Posts Tagged ‘Jerome blog’

It’s the end of Jerome as we know it (but I feel fine)

Posted on November 28th, 2011 by Paul Stainthorp

The University of Lincoln’s Jerome project finished in August with the successful release of more than 240,000 openly-licensed bibliographic records, available over developer APIs, and a joint hack day with Cambridge University Library‘s COMET project.

Now, encouraged by positive JISC feedback, both institutions—Cambridge and Lincoln jointly—have applied for follow-up project funding under the project title CLOCK. If our bid is successful, the new project will run between December 2011–July 2012, employing a web developer based at the University of Lincoln, and distilling the work of both institutions into the development of new innovative library metadata discovery services for the scholarly community.

You can read the project proposal for CLOCK at http://lncn.eu/ijt4 – the introductory section is below.

The University of Lincoln and Cambridge University Library both delivered successful projects (Jerome and COMET) for the JISC Infrastructure for Resource Discovery Programme in 2011. This is a proposal for the continuation of and elaboration upon the work of both projects, via a programme of development work shared between the two institutions.

Throughout both projects (COMET-Jerome), parallel approaches in technology and data structure were noted and commented upon. A ‘mash day’ workshop event held in Cambridge in August aimed to explore these differences as well as areas of potential synergy. Here project members identified several points of interest to take forward.

Both projects produced outputs of interest to researchers, students, librarians, developers, and designers of bibliographic discovery environments. The CLOCK project will harness the success of these two complementary initiatives and investigate new approaches to data creation and discovery in the library domain. In particular, it will investigate, propose, and develop new, web-based bibliographic tools/APIs which will make it easier for developers, academic libraries and library end-users (esp. researchers) to find Open Bibliographic Data and incorporate that data into systems and workflows.

This project is an opportunity to [1] exploit through real-world applications the significant amount of data released openly by Cambridge University Library; [2] apply the Jerome database architecture, iterative development methodology, and API framework to a bibliographic dataset an order of magnitude greater than the University of Lincoln’s; and [3] to build and enable a new set of tools and demonstrator services which will enable the future development of public Open Bib Data web applications of practical utility to libraries and end-users.

The project will be supported by library consultant Owen Stephens, who will help to put the work into a national context, relating CLOCK to the wider movement toward Open Bib Data and the work of the JISC Discovery initiative.
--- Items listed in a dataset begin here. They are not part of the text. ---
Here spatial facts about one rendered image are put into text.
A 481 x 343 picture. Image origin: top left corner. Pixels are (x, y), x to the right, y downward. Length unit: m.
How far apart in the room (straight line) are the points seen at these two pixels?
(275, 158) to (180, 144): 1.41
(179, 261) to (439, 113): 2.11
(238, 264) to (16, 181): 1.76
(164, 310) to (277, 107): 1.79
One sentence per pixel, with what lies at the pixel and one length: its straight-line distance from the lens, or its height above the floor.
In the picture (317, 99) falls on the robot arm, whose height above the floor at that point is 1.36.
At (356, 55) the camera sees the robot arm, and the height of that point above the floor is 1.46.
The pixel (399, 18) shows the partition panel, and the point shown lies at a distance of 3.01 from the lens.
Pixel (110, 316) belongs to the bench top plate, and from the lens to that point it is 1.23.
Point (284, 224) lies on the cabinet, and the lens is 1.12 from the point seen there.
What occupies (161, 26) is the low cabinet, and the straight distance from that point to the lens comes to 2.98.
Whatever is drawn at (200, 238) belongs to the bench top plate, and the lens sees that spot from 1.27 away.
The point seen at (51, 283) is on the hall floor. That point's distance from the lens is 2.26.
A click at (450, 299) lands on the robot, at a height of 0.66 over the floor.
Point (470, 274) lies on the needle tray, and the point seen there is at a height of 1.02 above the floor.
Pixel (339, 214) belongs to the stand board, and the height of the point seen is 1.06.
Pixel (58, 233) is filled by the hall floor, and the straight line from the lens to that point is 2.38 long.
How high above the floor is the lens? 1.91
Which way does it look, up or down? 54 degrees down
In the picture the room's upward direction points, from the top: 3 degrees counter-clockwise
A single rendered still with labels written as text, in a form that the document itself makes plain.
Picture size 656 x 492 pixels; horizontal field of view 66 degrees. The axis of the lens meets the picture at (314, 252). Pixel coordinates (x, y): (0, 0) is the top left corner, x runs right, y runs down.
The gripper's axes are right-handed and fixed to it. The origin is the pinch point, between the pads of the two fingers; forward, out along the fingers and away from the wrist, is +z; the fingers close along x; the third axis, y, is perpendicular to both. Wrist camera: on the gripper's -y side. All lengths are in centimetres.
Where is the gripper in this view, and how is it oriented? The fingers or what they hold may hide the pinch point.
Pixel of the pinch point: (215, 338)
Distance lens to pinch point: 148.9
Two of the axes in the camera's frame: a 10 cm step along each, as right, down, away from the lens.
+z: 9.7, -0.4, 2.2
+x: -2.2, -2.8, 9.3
It will take place in an environment (Lincoln/Cambridge) where a culture of developer inquiry and experimentation is encouraged and nurtured. It is also endorsed by senior library management at both universities.

Both universities are involved in complementary development work which will  both inform and be informed by CLOCK: at Cambridge, Ed Chamberlain is guiding the development of the JISC Open Bibliography 2 project; in Lincoln, Paul Stainthorp is lead researcher on the #jiscmrd Orbital project, which is investigating the management of research data, with some areas of overlap.

CLOCK will operate as part of the wider JISC Digital Infrastructure: Information and library infrastructure: Resource discovery, and support the recent concerted effort to move toward openly licensed library discovery in UK Higher Education and beyond.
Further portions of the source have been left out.